His breathing came faster and faster. Cut it, lovely. Cut it!
Once or twice he came close to finishing but he managed to slow down just in time.
He was, after all, the king of control.
*
Monterey Bay Hospital is a beautiful place, located off a winding stretch of Highway 68--a multiple-personality route that piggybacks on expressways and commercial roads and even village streets, from Pacific Grove through Monterey and on to Salinas. The road is one of the main arteries of John Steinbeck country.
Kathryn Dance knew the hospital well. She'd delivered her son and daughter here. She'd held her father's hand after the bypass surgery in the cardiac ward and she'd sat beside a fellow CBI agent as he struggled to survive three gunshot wounds in the chest.
She'd identified her husband's body in the MBH morgue.
The facility was in the piney hills approaching Pacific Grove. The low, rambling buildings were landscaped with gardens, and a forest surrounded the grounds; patients might awaken from surgery to find, outside their windows, hummingbirds hovering or deer gazing at them in narrow-eyed curiosity.
The portion of the Critical Care Unit, where Juan Millar was presently being tended to, however, had no view. Nor was there any patient-pleasing decor, just matter-of-fact posters of phone numbers and procedures incomprehensible to lay people, and stacks of functional medical equipment. He was in a small glass-walled room, sealed off to minimize the risk of infection.
Dance now joined Michael O'Neil outside the room. Her shoulder brushed his. She felt an urge to take his arm. Didn't.
She stared at the injured detective, recalling his shy smile in Sandy Sandoval's office.
Crime scene boys love their toys. . . . I heard that somewhere.
"He say anything since you've been here?" she asked.
"No. Been out the whole time."
Looking at the injuries, the bandages, Dance decided out was better. Much better.

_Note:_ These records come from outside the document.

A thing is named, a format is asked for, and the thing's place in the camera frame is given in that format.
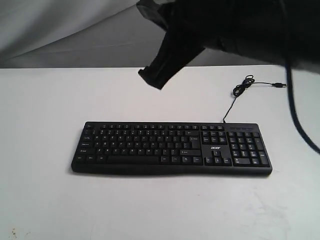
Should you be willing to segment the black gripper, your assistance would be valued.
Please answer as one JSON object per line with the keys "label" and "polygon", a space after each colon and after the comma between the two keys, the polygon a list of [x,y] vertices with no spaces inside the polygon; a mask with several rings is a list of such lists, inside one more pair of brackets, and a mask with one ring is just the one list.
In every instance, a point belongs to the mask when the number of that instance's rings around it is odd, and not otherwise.
{"label": "black gripper", "polygon": [[140,0],[136,8],[165,31],[155,59],[138,71],[152,87],[161,90],[204,49],[225,51],[224,0]]}

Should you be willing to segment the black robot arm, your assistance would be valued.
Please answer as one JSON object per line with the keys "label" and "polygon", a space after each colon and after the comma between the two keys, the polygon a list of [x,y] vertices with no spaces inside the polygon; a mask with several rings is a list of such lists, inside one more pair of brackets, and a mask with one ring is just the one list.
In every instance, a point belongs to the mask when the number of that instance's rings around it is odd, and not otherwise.
{"label": "black robot arm", "polygon": [[165,31],[150,65],[139,70],[157,89],[206,49],[294,69],[320,71],[317,0],[140,0],[141,15]]}

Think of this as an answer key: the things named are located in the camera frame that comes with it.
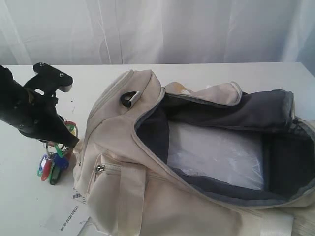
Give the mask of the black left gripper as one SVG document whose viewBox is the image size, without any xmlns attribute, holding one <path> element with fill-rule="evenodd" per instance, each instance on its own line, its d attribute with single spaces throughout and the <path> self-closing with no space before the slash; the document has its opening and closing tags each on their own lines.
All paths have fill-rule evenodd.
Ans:
<svg viewBox="0 0 315 236">
<path fill-rule="evenodd" d="M 78 130 L 74 122 L 63 122 L 58 115 L 56 105 L 59 100 L 56 98 L 56 94 L 44 96 L 28 90 L 27 96 L 25 101 L 18 100 L 14 105 L 21 116 L 21 120 L 16 125 L 19 132 L 29 138 L 74 148 L 79 142 L 79 138 L 70 132 L 68 125 L 74 126 L 76 134 Z"/>
</svg>

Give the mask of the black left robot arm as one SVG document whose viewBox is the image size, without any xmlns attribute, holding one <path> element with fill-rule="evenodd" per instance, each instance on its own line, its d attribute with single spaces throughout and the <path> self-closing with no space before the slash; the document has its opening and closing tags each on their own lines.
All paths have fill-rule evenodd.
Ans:
<svg viewBox="0 0 315 236">
<path fill-rule="evenodd" d="M 79 139 L 56 110 L 56 91 L 69 92 L 73 78 L 43 62 L 33 70 L 36 75 L 22 86 L 8 68 L 0 68 L 0 119 L 28 138 L 75 147 Z"/>
</svg>

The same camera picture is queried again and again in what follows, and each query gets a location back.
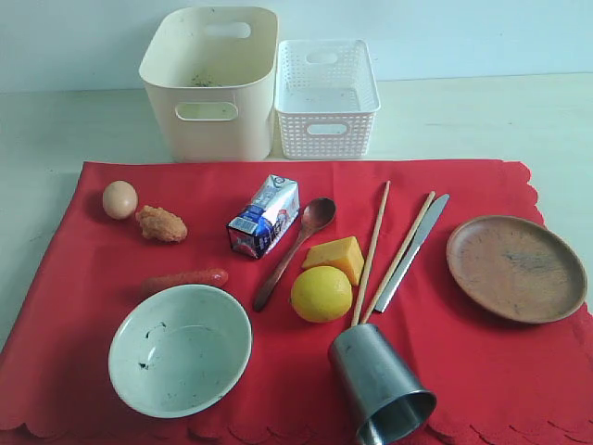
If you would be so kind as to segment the left wooden chopstick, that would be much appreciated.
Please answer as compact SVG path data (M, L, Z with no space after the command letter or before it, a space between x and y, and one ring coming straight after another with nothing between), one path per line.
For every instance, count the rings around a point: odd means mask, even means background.
M371 238L371 242L370 242L369 249L367 252L366 260L365 260L365 263L363 266L361 280L360 280L360 286L359 286L359 290L358 290L358 294L357 294L357 298L356 298L356 302L355 302L355 306L354 306L352 319L350 322L351 327L357 325L360 321L360 314L361 314L363 302L365 300L366 289L367 289L370 273L372 270L372 262L373 262L373 258L374 258L374 254L375 254L375 250L376 250L376 246L377 246L377 242L378 242L378 237L379 237L381 226L382 226L382 221L384 218L385 206L386 206L386 201L388 199L388 195L390 192L390 186L391 186L391 182L387 181L385 183L385 188L384 188L384 192L382 195L379 210L377 211L377 214L376 214L375 223L374 223L374 227L373 227L373 231L372 231L372 238Z

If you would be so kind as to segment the white perforated plastic basket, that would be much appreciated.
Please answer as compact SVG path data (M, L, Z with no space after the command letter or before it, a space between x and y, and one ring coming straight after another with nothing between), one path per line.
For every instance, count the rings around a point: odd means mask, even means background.
M380 109L367 44L360 39L280 42L274 107L287 158L365 157Z

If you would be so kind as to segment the right wooden chopstick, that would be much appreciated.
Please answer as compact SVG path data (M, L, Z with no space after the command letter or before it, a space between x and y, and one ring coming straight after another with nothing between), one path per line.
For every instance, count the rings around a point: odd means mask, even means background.
M394 259L392 260L389 268L387 269L384 278L382 279L380 285L378 286L375 294L373 295L371 302L369 303L369 306L367 307L366 312L362 315L361 319L360 319L360 323L364 324L368 321L368 319L370 318L370 316L372 315L372 311L377 303L377 301L379 300L379 298L381 297L381 294L383 293L383 291L385 290L390 278L392 277L393 273L395 272L398 264L400 263L401 259L404 256L404 253L406 252L412 238L414 237L422 219L423 216L425 215L425 213L427 212L427 210L429 209L430 205L432 204L433 200L435 198L435 191L431 191L429 193L429 195L427 196L426 200L423 202L422 207L420 208L414 222L412 223L412 226L410 227L408 233L406 234L404 240L402 241Z

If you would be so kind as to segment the blue white milk carton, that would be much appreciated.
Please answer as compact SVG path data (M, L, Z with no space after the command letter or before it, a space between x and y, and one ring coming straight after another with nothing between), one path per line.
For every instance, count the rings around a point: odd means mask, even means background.
M269 175L250 202L226 225L231 249L261 259L290 228L299 209L297 181Z

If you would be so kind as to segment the brown wooden spoon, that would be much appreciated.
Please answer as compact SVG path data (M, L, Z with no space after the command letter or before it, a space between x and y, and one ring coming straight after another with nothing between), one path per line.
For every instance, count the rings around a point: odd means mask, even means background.
M334 201L328 197L315 198L304 208L301 215L301 226L296 241L279 261L271 276L260 288L252 305L255 312L262 311L268 304L274 288L277 286L290 261L294 258L303 243L328 226L334 220L335 214L336 205Z

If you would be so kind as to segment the cream plastic bin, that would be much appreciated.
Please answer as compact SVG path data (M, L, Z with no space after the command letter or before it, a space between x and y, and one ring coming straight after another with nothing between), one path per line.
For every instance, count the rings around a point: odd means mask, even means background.
M262 7L192 6L161 21L139 74L175 160L269 155L277 44Z

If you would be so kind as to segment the brown egg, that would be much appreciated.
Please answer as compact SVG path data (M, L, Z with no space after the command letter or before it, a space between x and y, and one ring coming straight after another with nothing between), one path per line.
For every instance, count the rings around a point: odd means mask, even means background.
M103 191L102 205L107 216L114 220L130 217L138 204L138 196L131 184L118 180Z

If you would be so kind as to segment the fried chicken nugget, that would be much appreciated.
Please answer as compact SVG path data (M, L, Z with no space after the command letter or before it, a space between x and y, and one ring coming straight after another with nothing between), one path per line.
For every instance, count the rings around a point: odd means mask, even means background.
M188 234L183 220L163 208L144 205L135 213L142 236L162 242L182 242Z

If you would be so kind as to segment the yellow lemon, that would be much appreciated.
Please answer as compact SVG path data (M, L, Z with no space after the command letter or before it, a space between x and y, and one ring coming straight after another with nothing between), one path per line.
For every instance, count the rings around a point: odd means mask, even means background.
M296 314L311 323L329 323L344 316L353 301L352 285L341 270L316 266L301 273L291 288Z

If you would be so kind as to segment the orange cheese wedge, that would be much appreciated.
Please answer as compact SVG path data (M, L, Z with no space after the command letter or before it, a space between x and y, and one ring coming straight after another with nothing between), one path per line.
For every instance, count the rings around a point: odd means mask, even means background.
M318 266L335 267L347 276L351 285L358 286L364 263L358 239L352 235L311 247L301 267L305 270Z

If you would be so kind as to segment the stainless steel cup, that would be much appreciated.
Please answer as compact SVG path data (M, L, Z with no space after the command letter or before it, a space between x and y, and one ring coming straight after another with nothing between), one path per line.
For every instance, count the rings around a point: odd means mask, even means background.
M347 393L358 444L404 439L436 408L436 395L374 324L349 327L333 341L328 357Z

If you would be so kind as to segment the pale green bowl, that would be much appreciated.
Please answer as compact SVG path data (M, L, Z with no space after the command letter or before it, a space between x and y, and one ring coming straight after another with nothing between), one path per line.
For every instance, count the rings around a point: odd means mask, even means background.
M252 324L235 297L214 286L174 286L141 302L121 323L109 348L109 379L138 413L181 418L233 389L252 346Z

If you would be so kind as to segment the red sausage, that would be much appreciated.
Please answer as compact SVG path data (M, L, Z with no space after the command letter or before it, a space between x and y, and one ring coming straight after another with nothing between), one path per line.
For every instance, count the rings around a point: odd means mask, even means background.
M147 298L174 286L197 284L223 287L228 279L228 272L222 268L195 270L147 278L141 284L140 291L141 295Z

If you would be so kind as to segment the wooden chopstick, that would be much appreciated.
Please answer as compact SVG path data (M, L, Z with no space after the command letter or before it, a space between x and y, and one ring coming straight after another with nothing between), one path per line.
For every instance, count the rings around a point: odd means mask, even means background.
M404 256L404 253L406 252L412 238L414 237L422 219L423 216L425 215L425 213L427 212L427 210L429 209L430 205L432 204L433 200L435 198L435 191L431 191L429 193L429 195L427 196L426 200L423 202L422 207L420 208L414 222L412 223L412 226L410 227L408 233L406 234L404 240L402 241L394 259L392 260L389 268L387 269L384 278L382 279L380 285L378 286L375 294L373 295L371 302L369 303L369 306L367 307L366 312L362 315L361 319L360 319L360 323L364 324L368 321L368 319L370 318L370 316L372 315L372 311L377 303L377 301L379 300L379 298L381 297L381 294L383 293L383 291L385 290L390 278L392 277L393 273L395 272L398 264L400 263L401 259Z
M387 181L385 183L385 188L384 188L384 192L382 195L379 210L377 211L377 214L376 214L375 223L374 223L374 227L373 227L373 231L372 231L372 238L371 238L371 242L370 242L369 249L367 252L366 260L365 260L365 263L363 266L361 280L360 280L360 286L359 286L359 290L358 290L358 294L357 294L357 298L356 298L356 302L355 302L355 306L354 306L352 319L350 322L351 327L357 325L360 321L360 314L361 314L363 302L365 300L366 289L367 289L370 273L372 270L372 262L373 262L373 258L374 258L374 254L375 254L375 250L376 250L376 246L377 246L377 242L378 242L378 237L379 237L381 226L382 226L382 221L384 218L385 206L386 206L386 201L388 199L388 195L390 192L390 186L391 186L391 182Z

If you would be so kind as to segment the steel table knife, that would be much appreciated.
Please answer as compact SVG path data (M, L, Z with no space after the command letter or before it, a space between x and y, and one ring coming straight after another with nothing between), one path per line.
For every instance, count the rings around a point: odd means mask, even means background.
M407 270L410 268L414 258L419 252L423 242L432 231L442 211L448 204L449 198L449 194L444 194L441 197L434 198L429 209L423 216L423 219L414 237L412 238L406 252L404 253L403 258L401 259L395 272L390 278L385 290L381 294L381 297L377 301L373 311L384 312L386 310L391 299L395 296L397 288L402 282L405 274L407 273Z

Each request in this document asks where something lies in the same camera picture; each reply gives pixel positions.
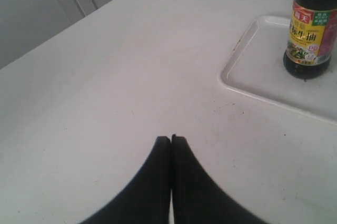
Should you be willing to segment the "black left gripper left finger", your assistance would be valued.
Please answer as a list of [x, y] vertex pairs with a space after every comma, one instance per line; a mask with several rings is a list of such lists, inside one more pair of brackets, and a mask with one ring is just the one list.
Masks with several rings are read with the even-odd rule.
[[170, 202], [171, 141], [160, 136], [126, 187], [82, 223], [169, 223]]

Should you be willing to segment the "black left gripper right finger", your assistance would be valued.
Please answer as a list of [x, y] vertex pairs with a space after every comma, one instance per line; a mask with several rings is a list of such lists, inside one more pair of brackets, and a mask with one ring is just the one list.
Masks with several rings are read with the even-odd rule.
[[214, 182], [183, 136], [171, 140], [171, 188], [175, 223], [265, 223]]

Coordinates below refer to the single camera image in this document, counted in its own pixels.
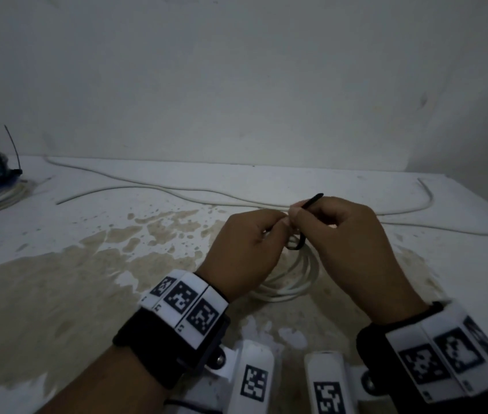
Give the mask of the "left wrist band with markers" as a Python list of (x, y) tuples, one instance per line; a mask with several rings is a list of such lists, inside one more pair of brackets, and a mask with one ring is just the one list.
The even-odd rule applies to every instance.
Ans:
[(189, 271), (173, 270), (138, 303), (118, 330), (115, 347), (129, 348), (162, 387), (172, 390), (187, 373), (200, 373), (220, 347), (229, 302)]

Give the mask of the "person's left forearm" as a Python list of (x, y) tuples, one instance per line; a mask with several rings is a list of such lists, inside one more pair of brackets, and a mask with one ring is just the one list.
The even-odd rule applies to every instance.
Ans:
[(170, 394), (131, 349), (111, 346), (35, 414), (158, 414)]

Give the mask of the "wrist band with markers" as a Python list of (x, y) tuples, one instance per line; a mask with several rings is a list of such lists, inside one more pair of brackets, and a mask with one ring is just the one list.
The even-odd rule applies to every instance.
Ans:
[(173, 270), (138, 303), (118, 330), (115, 347), (129, 348), (162, 387), (172, 390), (187, 373), (200, 373), (220, 347), (229, 302), (189, 271)]
[(457, 301), (371, 323), (356, 347), (398, 414), (488, 414), (488, 336)]

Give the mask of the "right wrist band with markers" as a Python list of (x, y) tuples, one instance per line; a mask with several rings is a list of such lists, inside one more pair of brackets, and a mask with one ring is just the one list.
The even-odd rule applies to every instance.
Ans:
[(488, 336), (457, 301), (371, 323), (356, 347), (398, 414), (488, 414)]

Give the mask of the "person's right hand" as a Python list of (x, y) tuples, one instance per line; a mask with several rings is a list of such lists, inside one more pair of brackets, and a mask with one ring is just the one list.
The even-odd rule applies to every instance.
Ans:
[(385, 230), (366, 205), (323, 197), (308, 210), (296, 203), (290, 213), (319, 219), (318, 256), (327, 274), (378, 325), (425, 313), (421, 299), (401, 269)]

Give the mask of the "person's left hand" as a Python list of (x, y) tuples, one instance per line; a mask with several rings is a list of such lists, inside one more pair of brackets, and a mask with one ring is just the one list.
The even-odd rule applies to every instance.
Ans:
[(195, 271), (229, 303), (261, 285), (282, 255), (247, 243), (244, 230), (244, 213), (230, 216)]

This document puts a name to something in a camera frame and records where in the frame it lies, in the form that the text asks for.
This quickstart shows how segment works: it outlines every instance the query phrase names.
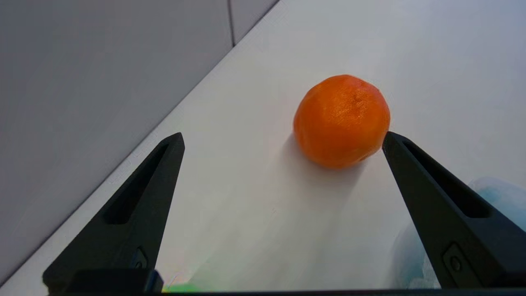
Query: orange
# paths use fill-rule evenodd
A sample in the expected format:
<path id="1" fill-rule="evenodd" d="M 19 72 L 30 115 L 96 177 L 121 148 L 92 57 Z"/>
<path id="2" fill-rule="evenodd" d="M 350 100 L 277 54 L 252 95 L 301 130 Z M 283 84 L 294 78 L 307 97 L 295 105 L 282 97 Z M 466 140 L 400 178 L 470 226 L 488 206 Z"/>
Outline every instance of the orange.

They returned to the CCU waiting area, where some of Millar's family sat--his parents and an aunt and two uncles, if she'd gotten the introductions right. She doled out her heartfelt sympathy to the grim-faced family.
"Katie."
Dance turned to see a solid woman with short gray hair and large glasses. She wore a colorful overblouse, from which dangled one badge identifying her as E. Dance, RN, and another indicating that she was attached to the cardiac care unit.
"Hey, Mom."
O'Neil and Edie Dance smiled at each other.
"No change?" Dance asked.
"Not really."
"Has he said anything?"
"Nothing intelligible. Did you see our burn specialist, Dr. Olson?"
"No," her daughter replied. "Just got here. What's the word?"
"He's been awake a few more times. He moved a little, which surprised us. But he's on a morphine drip, so doped up he didn't make any sense when the nurse asked him some questions." Her eyes strayed to the patient in the glass-enclosed room. "I haven't seen an official prognosis, but there's hardly any skin under those bandages. I've never seen a burn case like that."
"It's that bad?"
"I'm afraid so. What's the situation with Pell?"
"Not many leads. He's in the area. We don't know why."
"You still want to have Dad's party tonight?" Edie asked.